Agencies have until Dec. 15, 2004, to classify the authentication needs of all their major systems, using the final guidance the Office of Management and Budget released yesterday.

Federal IT managers also have until Sept. 15, 2005, to categorize all existing transactional systems.

The guidance comes five months after OMB, through the General Services Administration, issued interim regulations (Click for GCN July 10 story) asking agencies to conduct risk assessments and apply one of four assurance levels to all e-government and transaction systems.

“The guidance directs agencies to conduct e-authentication risk assessments on electronic transactions to ensure that there is a consistent approach across government,” said Josh Bolten, OMB director, in a memo to agency executives. “It also provides the public with clearly understood criteria for access to federal government services online.”

One of the major changes in the final policy is that OMB puts the onus on agencies’ business owners—such as program managers—instead of technology managers.
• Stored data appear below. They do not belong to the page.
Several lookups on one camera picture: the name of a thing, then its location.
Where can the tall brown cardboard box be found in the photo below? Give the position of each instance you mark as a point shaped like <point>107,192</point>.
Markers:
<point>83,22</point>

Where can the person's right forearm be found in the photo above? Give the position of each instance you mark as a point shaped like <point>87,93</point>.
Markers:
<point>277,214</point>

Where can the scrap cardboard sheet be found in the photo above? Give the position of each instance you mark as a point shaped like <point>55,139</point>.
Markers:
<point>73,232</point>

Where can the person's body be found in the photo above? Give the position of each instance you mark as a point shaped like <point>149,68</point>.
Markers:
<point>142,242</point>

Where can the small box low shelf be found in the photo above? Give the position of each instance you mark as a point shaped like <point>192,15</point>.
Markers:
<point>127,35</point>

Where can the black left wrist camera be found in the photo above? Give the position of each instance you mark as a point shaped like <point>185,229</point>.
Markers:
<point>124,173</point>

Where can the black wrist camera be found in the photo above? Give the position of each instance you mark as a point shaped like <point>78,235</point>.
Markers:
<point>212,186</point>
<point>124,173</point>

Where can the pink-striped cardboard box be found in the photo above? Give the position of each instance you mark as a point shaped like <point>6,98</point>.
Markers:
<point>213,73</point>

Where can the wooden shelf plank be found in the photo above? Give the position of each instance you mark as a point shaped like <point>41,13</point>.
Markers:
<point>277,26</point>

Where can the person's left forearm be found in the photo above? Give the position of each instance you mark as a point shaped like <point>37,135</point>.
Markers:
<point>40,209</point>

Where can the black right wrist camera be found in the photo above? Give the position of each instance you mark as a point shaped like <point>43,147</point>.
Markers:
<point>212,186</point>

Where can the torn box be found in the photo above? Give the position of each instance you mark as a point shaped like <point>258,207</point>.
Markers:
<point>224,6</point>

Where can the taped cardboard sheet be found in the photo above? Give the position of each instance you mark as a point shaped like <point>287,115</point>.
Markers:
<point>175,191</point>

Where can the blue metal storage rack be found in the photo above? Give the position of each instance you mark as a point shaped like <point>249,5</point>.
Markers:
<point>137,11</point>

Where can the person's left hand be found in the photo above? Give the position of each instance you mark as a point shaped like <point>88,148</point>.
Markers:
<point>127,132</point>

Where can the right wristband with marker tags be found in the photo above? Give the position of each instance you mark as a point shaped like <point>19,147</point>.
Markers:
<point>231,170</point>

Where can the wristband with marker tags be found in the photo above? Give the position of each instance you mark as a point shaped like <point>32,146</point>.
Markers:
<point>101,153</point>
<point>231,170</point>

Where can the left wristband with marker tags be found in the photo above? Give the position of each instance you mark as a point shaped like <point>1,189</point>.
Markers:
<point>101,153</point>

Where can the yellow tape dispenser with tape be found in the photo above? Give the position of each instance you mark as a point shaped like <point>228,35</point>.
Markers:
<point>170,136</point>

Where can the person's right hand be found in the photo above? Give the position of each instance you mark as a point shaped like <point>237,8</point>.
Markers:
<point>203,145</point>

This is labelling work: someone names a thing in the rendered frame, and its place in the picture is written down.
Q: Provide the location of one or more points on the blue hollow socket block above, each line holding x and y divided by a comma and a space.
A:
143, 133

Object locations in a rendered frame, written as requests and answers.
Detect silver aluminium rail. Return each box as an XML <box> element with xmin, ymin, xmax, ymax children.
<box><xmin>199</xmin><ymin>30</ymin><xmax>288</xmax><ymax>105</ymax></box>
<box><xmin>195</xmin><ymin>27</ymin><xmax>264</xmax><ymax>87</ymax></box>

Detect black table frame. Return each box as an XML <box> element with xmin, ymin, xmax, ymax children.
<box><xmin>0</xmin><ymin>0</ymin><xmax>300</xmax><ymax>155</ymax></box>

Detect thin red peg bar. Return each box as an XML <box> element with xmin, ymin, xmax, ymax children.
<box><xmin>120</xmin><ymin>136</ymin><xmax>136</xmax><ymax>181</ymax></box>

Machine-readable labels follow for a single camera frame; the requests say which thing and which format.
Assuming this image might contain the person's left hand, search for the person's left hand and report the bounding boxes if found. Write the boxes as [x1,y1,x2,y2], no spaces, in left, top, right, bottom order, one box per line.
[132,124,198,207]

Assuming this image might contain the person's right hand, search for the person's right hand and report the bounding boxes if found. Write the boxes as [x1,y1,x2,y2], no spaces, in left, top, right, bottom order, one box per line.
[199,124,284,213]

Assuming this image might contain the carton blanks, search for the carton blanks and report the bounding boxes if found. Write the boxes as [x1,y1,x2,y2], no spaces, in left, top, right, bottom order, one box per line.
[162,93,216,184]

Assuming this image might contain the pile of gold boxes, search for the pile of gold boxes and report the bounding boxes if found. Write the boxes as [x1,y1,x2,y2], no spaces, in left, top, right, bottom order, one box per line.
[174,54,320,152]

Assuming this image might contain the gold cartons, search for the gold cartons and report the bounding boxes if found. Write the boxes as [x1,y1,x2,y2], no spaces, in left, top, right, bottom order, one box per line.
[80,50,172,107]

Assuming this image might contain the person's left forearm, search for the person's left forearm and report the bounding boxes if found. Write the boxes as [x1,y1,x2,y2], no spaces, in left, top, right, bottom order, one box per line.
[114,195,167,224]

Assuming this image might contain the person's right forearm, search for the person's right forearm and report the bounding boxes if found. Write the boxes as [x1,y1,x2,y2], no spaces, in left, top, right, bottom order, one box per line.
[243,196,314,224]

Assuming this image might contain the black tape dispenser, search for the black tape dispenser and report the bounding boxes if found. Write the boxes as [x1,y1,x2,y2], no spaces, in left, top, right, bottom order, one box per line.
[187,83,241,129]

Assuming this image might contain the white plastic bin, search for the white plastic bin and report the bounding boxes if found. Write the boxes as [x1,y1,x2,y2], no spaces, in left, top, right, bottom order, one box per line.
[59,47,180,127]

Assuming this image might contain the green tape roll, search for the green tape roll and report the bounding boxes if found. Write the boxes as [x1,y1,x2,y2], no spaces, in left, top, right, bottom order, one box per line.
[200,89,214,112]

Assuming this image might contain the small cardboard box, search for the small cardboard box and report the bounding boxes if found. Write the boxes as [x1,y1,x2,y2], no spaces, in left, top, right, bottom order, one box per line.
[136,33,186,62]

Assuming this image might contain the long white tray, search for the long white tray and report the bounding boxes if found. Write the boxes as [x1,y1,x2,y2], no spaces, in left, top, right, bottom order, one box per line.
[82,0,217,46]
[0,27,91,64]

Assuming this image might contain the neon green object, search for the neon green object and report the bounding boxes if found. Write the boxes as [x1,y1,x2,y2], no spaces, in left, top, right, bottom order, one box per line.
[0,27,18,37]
The guidance says that business process owners hold the primary responsibility to identify assurance levels and strategies to achieve them.

Stephen Holden, an assistant professor in the Information Systems Department of the University of Maryland Baltimore County, agreed with the change.

“The draft policy from the fall, I felt, undermined OMB’s message that this is about business transformation, because it focused too much on technology,” said Holden, whose research is focused on e-government. “The new version does a much better job of clarifying the role of the business owner. The policy has moved quite a bit from the draft.”

The final guidance requires agencies to go through a five-step process to determine assurance levels:

  • Conduct a risk assessment

  • Map identified risks to assurance levels

  • Select technology based on technical guidance from the National Institute of Standards and Technology

  • Validate that the system achieves the required assurance level

  • Reassess the system to determine necessary technology enhancements.

  • The assurance levels remained primarily the same in the final guidance from the interim one. They start at Level One, where little or no confidence is needed to validate the user’s identity, and increase to Level 4, where a very high confidence of the user’s identity is required.

    Agencies still are waiting for the NIST guidance, which details how the assurance levels match to technology. When that final guidance is released, agencies will have 90 days to figure out the assurance levels of new systems, OMB said.

    But agencies could start working on the first two steps immediately, Holden said.

    “The five-step process is very clear and makes a lot of sense,” he said. “In many ways, it is harder to work on the first two steps. There is a tendency for technical people to array the technology choices and rush to pick them. But what often gets lost is the problem that needs to be solved, and what are the risks, what are the probabilities of the risks happening and what impact does it have on the system. The risk assessment puts business in front of the technology in a reasonable and thoughtful way.”

    Each level corresponds to a potential impact on the system, as described by NIST as low, moderate or high. According to NIST, low impact is limited, short-term inconvenience; moderate is serious short-term or limited long-term inconvenience; and high is severe or serious long-term inconvenience or damage to the standing or reputation of an organization or person.

    OMB also is requiring agencies to publish their chosen assurance levels on their Web sites, through the Federal Register or other means, and, beginning in 2004, report their progress in implementing this guidance in the annual E-Government Report to OMB.

    “It is hard to overestimate how important this policy is to agency e-government managers,” Holden said. “There is all kinds of market research that indicates one of the reasons the public is slow to adopt e-government are concerns over privacy and security. E-authentication clearly has to be an important facet to provide assurances to the public that the government is taking care of sensitive data. This policy is important for e-government projects to take the next step toward transactions.”